For the first time, COVID-19 vaccines have been added to the list of routine immunizations recommended for adults -- a further sign the virus is here to stay.
The addition is being made to the 2023 Recommended Adult Immunization Schedule, released Thursday by the Advisory Committee on Immunization Practice (ACIP), an expert panel that advises the U.S. federal government on vaccination recommendations for all Americans.
COVID vaccination has, of course, been recommended ever since the vaccines became available.
But its inclusion on the recommended vaccine schedule underscores the fact that COVID-19 is not going away, said Dr. Sandra Adamson Fryhofer, an Atlanta-based physician who serves as an ACIP liaison.
"This reiterates that COVID has gone from pandemic to endemic," Fryhofer said. "For now, it looks like it's here to stay."
"Endemic" means that a disease is spreading at a more stable frequency, versus the exponential growth seen during a pandemic.
At this point, most Americans have received the primary series of vaccines against COVID. However, few have gotten the updated "bivalent" boosters that target both the original strain of the virus that causes COVID and two Omicron subvariants.
It has been available since September, but only about 16% of Americans have gotten it, according to the U.S. Centers for Disease Control and Prevention.
That rate is higher among people age 65 and older, who are at increased risk of severe COVID. But at around 40%, it's still much lower than public health experts want to see.
Fryhofer put it bluntly: "Booster uptake has been sad."
It's not entirely clear why, but Fryhofer pointed to vaccine "fatigue" as one possible reason, along with the way COVID vaccination has been politicized.
Meanwhile, a CDC report released last month found signs of an education problem: Over 40% of Americans the agency surveyed were either unaware the updated COVID booster shots exist, or did not know they were eligible for them.

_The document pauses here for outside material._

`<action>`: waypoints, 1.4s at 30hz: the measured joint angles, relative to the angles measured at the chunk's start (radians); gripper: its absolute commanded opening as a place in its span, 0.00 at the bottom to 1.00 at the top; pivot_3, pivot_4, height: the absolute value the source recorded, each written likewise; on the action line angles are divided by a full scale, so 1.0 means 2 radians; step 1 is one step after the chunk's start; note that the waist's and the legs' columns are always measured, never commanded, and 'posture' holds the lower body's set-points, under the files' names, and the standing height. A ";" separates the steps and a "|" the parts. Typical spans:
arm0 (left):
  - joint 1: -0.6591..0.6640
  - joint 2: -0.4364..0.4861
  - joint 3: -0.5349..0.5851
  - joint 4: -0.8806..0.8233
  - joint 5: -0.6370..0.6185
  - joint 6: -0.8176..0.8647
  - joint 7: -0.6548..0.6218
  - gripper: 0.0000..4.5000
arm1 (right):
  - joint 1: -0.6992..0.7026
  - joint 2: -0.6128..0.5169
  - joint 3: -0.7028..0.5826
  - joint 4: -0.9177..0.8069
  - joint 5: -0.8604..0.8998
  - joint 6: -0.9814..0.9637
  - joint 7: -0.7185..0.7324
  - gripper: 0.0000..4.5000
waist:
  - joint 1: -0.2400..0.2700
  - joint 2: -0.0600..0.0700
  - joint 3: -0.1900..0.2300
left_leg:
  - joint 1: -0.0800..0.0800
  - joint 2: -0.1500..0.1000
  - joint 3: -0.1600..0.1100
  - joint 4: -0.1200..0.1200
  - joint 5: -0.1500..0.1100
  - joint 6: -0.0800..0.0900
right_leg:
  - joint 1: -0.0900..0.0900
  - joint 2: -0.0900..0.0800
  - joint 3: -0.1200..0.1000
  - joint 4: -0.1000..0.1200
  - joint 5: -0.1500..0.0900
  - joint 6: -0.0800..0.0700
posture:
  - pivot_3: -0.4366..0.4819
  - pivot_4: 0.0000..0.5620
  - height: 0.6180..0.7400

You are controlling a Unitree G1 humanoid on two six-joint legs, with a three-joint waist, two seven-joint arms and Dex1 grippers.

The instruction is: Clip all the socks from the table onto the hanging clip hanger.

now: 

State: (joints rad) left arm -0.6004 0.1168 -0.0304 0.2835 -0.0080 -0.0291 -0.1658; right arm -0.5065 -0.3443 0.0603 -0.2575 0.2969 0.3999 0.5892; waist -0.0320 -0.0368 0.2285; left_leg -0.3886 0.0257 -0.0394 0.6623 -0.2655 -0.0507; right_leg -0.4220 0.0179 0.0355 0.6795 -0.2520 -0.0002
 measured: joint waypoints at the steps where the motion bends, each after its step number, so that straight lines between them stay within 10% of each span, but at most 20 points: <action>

The CDC recommends one dose of the updated booster for everyone ages 5 and older, if they are at least two months out since their last dose.
Dr. Aaron Glatt is chief of infectious diseases at Mount Sinai South Nassau in Oceanside, N.Y. He agreed that the ACIP's inclusion of COVID vaccination is another indicator that the virus is expected to hang around.
But, Glatt said, "there's not really a clear scientific consensus on how important the [updated booster] is for different age groups."
Glatt said he focuses on boosters for relatively older people, starting at age 50. For a healthy younger adult, who would be at low risk of severe COVID, the benefits of getting another booster are less clear, he said.
Both Glatt and Fryhofer encouraged people to talk to their doctor about their personal situation. The new vaccine schedule includes links to CDC information that doctors and patients can use to make decisions about the updated COVID boosters.
At this point, it's not clear what COVID vaccination will look like going forward: Will it be a yearly immunization, like the flu shot, that is recommended for adults and kids?
"It's still evolving," Glatt said. "We'll have to wait and see."
For anyone wondering, it's not "too late" to get the updated booster, both doctors said. For the time being, there is no COVID "season," as there is for the flu.
But, Fryhofer noted, people might want to get the booster shots while they're still free. Once the Biden administration ends the COVID national health emergency declaration in May and the COVID vaccines the government still has left are gone, that will no longer be the case.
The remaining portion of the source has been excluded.